2025春季博士生论坛
作者:
时间:2025-05-23
阅读量:169次
  • 演讲人: 吴正楷、申百宁、张艳
  • 时间:2025年5月26日9:00-10:30
  • 地点:浙江大学紫金港校区行政楼1417报告厅
  • 主办单位:浙江大学数据科学研究中心

9:00-9:30

·报告人1吴正楷

·年级专业:23级概率论与数理统计

·导师:孙文光

·题目:Weighted false discovery rate control with conformal p-values

·摘要:The weighted false discovery rate (wFDR) framework offers a powerful approach for integrating hypothesis-specific weights to address the varying severity of decision errors. However, the weighted Benjamini–Hochberg (wBH) procedure faces challenges in modern machine learning applications, where the lack of a clearly defined null distribution and the complexity of deep learning algorithms limit its applicability. This article aims to overcome these obstacles by exploiting conformal inference tools to systematically improve the applicability, theoretical robustness, and efficiency of existing wFDR methods. The proposed adaptive wBH (ada-wBH) procedure eliminates the conservativeness of wBH and can handle positively dependent conformal p-values. We further generalize ada-wBH for testing grouped hypotheses and examine novel strategies for simultaneously incorporating decision and procedural weights. Our generalization of the wFDR framework unifies theory across both semi-supervised and classical contexts. Numerical experiments on simulated and real data demonstrate that ada-wBH effectively controls the wFDR while delivering significantly improved power relative to competitive approaches.

 

9:30-10:00

·报告人2申百宁

·年级专业:23级概率论与数理统计

·导师:蒋杭进

·题目:Regularized Estimation of High-Dimensional Matrix-Variate Autoregressive Models

·摘要:Matrix-variate time series data are increasingly popular in economics, statistics, and environmental studies, among other fields. The bilinear autoregressive structure is a popular modeling approach for such data, as it reduces model complexity while capturing dynamic interactions between rows and columns. However, in high-dimensional settings, the conventional iterated least-squares method requires estimating a large number of parameters, which hampers interpretability and scalability.

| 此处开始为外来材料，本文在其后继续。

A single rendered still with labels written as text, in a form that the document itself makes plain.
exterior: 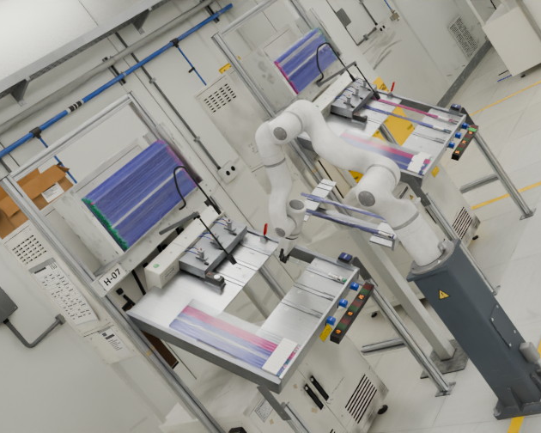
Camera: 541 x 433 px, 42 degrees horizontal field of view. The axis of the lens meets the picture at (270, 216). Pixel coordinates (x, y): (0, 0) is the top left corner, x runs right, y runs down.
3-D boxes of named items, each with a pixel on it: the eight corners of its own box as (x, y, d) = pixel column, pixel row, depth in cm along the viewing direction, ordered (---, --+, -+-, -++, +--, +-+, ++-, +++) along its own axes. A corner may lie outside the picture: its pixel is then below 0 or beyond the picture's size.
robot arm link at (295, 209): (294, 238, 290) (305, 226, 296) (299, 216, 281) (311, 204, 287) (276, 228, 292) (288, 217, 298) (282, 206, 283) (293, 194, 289)
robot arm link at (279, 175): (267, 174, 268) (291, 240, 282) (288, 154, 279) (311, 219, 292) (249, 174, 274) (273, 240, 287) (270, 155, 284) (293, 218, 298)
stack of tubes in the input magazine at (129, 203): (199, 184, 319) (162, 136, 314) (127, 249, 285) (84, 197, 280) (184, 192, 328) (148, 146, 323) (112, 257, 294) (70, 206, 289)
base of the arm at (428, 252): (460, 236, 268) (434, 198, 264) (446, 265, 254) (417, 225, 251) (420, 251, 281) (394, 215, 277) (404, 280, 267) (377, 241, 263)
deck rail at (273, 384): (281, 391, 260) (281, 380, 256) (278, 394, 259) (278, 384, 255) (129, 320, 288) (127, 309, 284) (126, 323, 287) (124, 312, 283)

To address this challenge, we propose regularized estimation procedures designed for settings in which the autoregressive coefficient matrices exhibit banded or sparse structures. Specifically, we introduce a Bayesian Information Criterion (BIC)-based approach to estimate the bandwidth in the banded case, and employ the LASSO technique for enforcing sparsity in the coefficient matrices. We derive asymptotic properties for both methods as the dimensions diverge and the sample size T → ∞. Simulations and real data examples demonstrate the effectiveness of our methods, comparing their forecasting performance against common autoregressive models in the literature.

 

10:00-10:30

·报告人3张艳

·年级专业:2023级计算机科学与技术

·导师:苗晓晔

·题目:Proxy-Validated Importance-Aware Federated Sample Selection with Meta Learning

·摘要:Federated data selection strategically chooses a group of high-quality samples to train a global model, and it is promising to optimize the convergence and resource overhead of federated learning (FL).  However, existing studies either fail to account for the dynamic importance of training samples or rely on external unbiased validation datasets. These shortcomings can compromise FL model performance, potentially complicating their application in real-world scenarios.

In this paper, we propose a novel proxy-validated importance-aware federated sample selection framework, termed FedSelect. It employs a novel meta learning approach with a proxy validation dataset to select the most positively important clients and their samples in each round, thereby optimizing FL model performance. To eliminate the dependency on external unbiased data, we present a momentum-based meta-margin function to discover influential samples as the proxy validation dataset. Furthermore, we also develop an online meta model update strategy to guarantee the efficiency of FedSelect. Comprehensive experiments on three benchmark datasets demonstrate that FedSelect is superior in both effectiveness and efficiency, while maintaining strong scalability across diverse scenarios.